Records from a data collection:

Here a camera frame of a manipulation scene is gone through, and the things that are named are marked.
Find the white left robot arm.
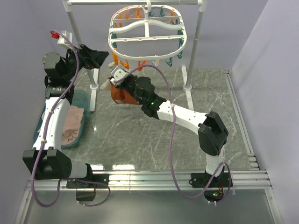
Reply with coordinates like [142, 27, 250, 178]
[22, 44, 109, 188]

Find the white oval clip hanger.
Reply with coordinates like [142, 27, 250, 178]
[108, 1, 187, 65]

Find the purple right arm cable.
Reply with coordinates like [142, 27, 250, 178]
[114, 64, 234, 204]

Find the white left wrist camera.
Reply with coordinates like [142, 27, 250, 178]
[50, 30, 72, 48]

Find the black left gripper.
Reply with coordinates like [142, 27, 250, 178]
[63, 44, 109, 81]

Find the teal clip right side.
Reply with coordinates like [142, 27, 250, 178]
[177, 51, 183, 59]

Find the white clothes rack frame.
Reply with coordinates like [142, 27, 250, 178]
[63, 0, 207, 110]

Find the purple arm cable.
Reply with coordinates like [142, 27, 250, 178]
[30, 29, 111, 207]
[114, 64, 234, 204]

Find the teal clip front right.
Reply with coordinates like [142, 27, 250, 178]
[165, 57, 173, 67]

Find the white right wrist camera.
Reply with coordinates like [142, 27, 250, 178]
[110, 66, 127, 85]

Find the aluminium mounting rail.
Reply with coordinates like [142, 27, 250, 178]
[25, 169, 273, 192]

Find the teal plastic laundry basket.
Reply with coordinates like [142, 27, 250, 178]
[32, 90, 88, 150]

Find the pink cloth in basket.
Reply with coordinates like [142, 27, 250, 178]
[61, 105, 84, 145]

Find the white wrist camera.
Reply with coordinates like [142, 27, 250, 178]
[110, 66, 127, 85]
[50, 30, 72, 48]

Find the orange and beige underwear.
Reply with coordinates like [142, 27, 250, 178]
[100, 62, 141, 106]

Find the teal clip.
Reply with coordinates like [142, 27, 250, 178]
[165, 57, 173, 67]
[177, 51, 183, 59]

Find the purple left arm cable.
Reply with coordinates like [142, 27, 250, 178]
[30, 29, 111, 207]

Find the orange clip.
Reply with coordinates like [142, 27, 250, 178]
[112, 53, 130, 70]
[138, 61, 147, 71]

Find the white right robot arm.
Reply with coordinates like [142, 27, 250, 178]
[111, 75, 228, 187]

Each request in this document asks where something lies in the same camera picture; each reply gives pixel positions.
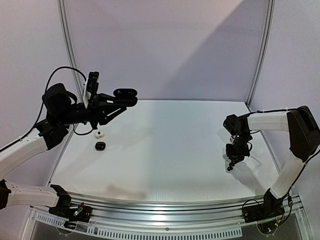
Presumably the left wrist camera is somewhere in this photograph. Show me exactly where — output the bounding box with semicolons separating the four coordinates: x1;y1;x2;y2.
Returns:
82;71;100;108

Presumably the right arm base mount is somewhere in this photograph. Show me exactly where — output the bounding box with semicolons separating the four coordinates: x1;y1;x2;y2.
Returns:
241;197;285;223

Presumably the black glossy charging case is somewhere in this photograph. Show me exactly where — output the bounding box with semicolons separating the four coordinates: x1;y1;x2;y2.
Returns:
95;141;106;151

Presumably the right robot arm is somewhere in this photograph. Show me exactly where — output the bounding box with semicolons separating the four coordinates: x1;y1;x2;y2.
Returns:
222;105;320;218

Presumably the white earbud charging case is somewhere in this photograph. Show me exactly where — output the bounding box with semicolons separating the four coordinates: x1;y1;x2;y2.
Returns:
94;130;105;139

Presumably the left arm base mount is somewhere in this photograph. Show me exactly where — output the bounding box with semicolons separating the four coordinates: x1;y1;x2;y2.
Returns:
48;199;93;223

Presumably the black oval charging case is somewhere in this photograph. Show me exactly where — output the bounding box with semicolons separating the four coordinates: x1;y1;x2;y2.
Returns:
113;88;138;107

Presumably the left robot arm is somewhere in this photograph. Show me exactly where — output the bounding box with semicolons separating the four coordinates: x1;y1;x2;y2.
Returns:
0;83;138;217

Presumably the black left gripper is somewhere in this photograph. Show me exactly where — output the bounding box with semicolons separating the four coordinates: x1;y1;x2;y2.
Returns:
57;91;126;129

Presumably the aluminium front rail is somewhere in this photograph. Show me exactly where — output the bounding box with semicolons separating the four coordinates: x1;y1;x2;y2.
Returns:
23;194;313;240

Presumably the aluminium frame post left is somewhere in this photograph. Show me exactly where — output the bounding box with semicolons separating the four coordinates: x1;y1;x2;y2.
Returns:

**TASK BRIEF:**
Given the records above, return exactly the lines starting at the line containing "Find the white oval clip hanger." and ending at the line containing "Find the white clothes rack frame.", including both.

**WRITTEN REPLY:**
Find the white oval clip hanger.
Reply with coordinates like [142, 27, 250, 178]
[108, 1, 187, 65]

Find the purple right arm cable.
Reply with coordinates like [142, 27, 250, 178]
[114, 64, 234, 204]

Find the white left wrist camera.
Reply with coordinates like [142, 27, 250, 178]
[50, 30, 72, 48]

Find the black left gripper.
Reply with coordinates like [142, 27, 250, 178]
[63, 44, 109, 81]

Find the teal clip right side.
Reply with coordinates like [142, 27, 250, 178]
[177, 51, 183, 59]

Find the white clothes rack frame.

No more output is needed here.